In reaching this last conclusion, the Supreme Court was expressly repudiating its prior opinions in United States v. Harris, 331 U.S. 145 (1947), and United States v. Rabinowitz, 339 U.S. 56 (1950), which had ruled the search incident to a lawful arrest for approximately two decades and allowed such broader searched incident to lawful arrests. Twelve years after Chimel, in New York v. Belton, 453 U.S. 454 (1981), a majority of the Court found that "when a policeman has made a lawful custodial arrest of the occupant of an automobile, he may, as a contemporaneous incident of that arrest, search the passenger compartment of that automobile." It was, however, Justice Brennan's construction of the majority opinion in his dissent that his since predominated. According to Brennan, the majority "adopt[ed] a fiction - that the interior of a car is always within the immediate control of an arrestee who has recently been in the car." While in Belton, a single officer searched a vehicle when there were four unsecured arrestees, Justice Brennan found that the majority's conclusion "would presumably be the same even if Officer Nicot had handcuffed Belton and his companions in the patrol car before placing them under arrest, and even if his search had extended to locked luggage or other inaccessible containers located in the back seat of the car."
All of this changed with the Court's recent opinion in Arizona v. Gant, where it "reject[ed] this reading of New York v. Belton and h[e]ld that the Chimel rationale authorizes police to search a vehicle incident to a recent occupant's arrest only when the arrestee is unsecured and within reaching distance of the passenger compartment at the time of the search." So, Gant was a victory for criminal defendants, right? This is is certainly what commentators, including myself, said in the wake of the Court's opinion.
But now, I'm not so sure. You see, the above language in Gant was not the Court's sole holding. Instead, relying upon Justice Scalia's concurrence in Thornton v. United States, 541 U.S. 615 (2004), which in turn relied upon Harris and Rabinowitz, the Court held:
Although it does not follow from Chimel, we also conclude that circumstances unique to the vehicle context justify a search incident to a lawful arrest when it is “reasonable to believe evidence relevant to the crime of arrest might be found in the vehicle.” Thornton, 541 U. S., at 632 (SCALIA, J., concurring in judgment). In many cases, as when a recent occupant is arrested for a traffic violation, there will be no reasonable basis to believe the vehicle contains relevant evidence....But in others, including Belton and Thornton, the offense of arrest will supply a basis for searching the passenger compartment of an arrestee’s vehicle and any containers therein.

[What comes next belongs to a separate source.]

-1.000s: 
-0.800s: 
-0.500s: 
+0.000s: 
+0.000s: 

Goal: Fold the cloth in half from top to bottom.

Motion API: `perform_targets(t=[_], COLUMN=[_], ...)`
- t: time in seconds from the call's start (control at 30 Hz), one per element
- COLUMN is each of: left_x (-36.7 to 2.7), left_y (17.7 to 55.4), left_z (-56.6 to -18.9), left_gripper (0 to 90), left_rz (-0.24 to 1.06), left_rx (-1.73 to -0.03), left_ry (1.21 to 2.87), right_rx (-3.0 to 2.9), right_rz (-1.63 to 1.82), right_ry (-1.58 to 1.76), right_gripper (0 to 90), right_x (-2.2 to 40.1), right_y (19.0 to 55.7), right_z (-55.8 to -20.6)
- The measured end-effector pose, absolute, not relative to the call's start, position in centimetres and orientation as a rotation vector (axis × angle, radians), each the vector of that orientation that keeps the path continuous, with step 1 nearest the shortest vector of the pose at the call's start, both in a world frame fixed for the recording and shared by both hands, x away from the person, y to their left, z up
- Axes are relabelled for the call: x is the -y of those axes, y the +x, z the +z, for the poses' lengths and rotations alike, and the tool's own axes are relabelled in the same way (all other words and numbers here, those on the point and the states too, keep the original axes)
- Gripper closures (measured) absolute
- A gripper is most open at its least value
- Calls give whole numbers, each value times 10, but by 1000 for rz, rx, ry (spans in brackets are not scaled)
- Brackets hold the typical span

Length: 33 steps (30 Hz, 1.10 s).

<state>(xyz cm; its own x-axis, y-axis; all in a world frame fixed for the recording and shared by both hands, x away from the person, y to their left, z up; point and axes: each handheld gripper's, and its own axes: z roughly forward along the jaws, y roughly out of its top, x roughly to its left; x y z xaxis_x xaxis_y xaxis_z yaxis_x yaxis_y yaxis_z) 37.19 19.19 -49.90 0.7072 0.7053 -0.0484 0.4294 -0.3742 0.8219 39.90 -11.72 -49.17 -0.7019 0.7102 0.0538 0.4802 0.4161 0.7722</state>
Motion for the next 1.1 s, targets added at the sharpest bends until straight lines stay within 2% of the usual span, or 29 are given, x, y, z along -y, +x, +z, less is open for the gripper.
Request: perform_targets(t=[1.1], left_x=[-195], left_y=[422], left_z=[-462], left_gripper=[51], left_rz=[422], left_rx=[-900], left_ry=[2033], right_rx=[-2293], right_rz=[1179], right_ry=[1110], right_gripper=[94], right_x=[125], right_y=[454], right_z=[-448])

In the instant case the search was not general or exploratory for whatever might be turned up. Specificity was the mark of the search and seizure here. There was probable cause to believe that respondent was conducting his business illegally. The search was for stamps overprinted illegally, which were though upon the most reliable information to be in the possession of and concealed by respondent in the very room where he was arrested, over which room he had immediate control and in which he had been selling such stamps unlawfully. (emphasis added).
Although the firearm found on defendant was loaded, it was reasonable to believe that the vehicle might contain additional items related to the crime of gun possession such as more ammunition or a holster. Thus we find that the search of the passenger compartment was reasonable under the Fourth Amendment....Contrary to defendant's assertions on appeal, it matters not whether the officers had probable cause to believe the automobile contained evidence of a crime or contraband, or whether the officer believed the car to be stolen. Such factors would have permitted the search of the vehicle under the automobile exception, but are not required for a search of the car incident to defendant's arrest. The Gant court specifically requires only a "reasonable basis to believe" the vehicle contains relevant evidence, a standard less than full probable cause.
Really? According to this reading of Gant, it seems to me that whenever officers arrest someone in a car and recover a weapon from him, they have reason to believe evidence relevant to the crime of arrest might be found in the vehicle. And if that's the case, Gant is a victory for the government, not criminal defendants.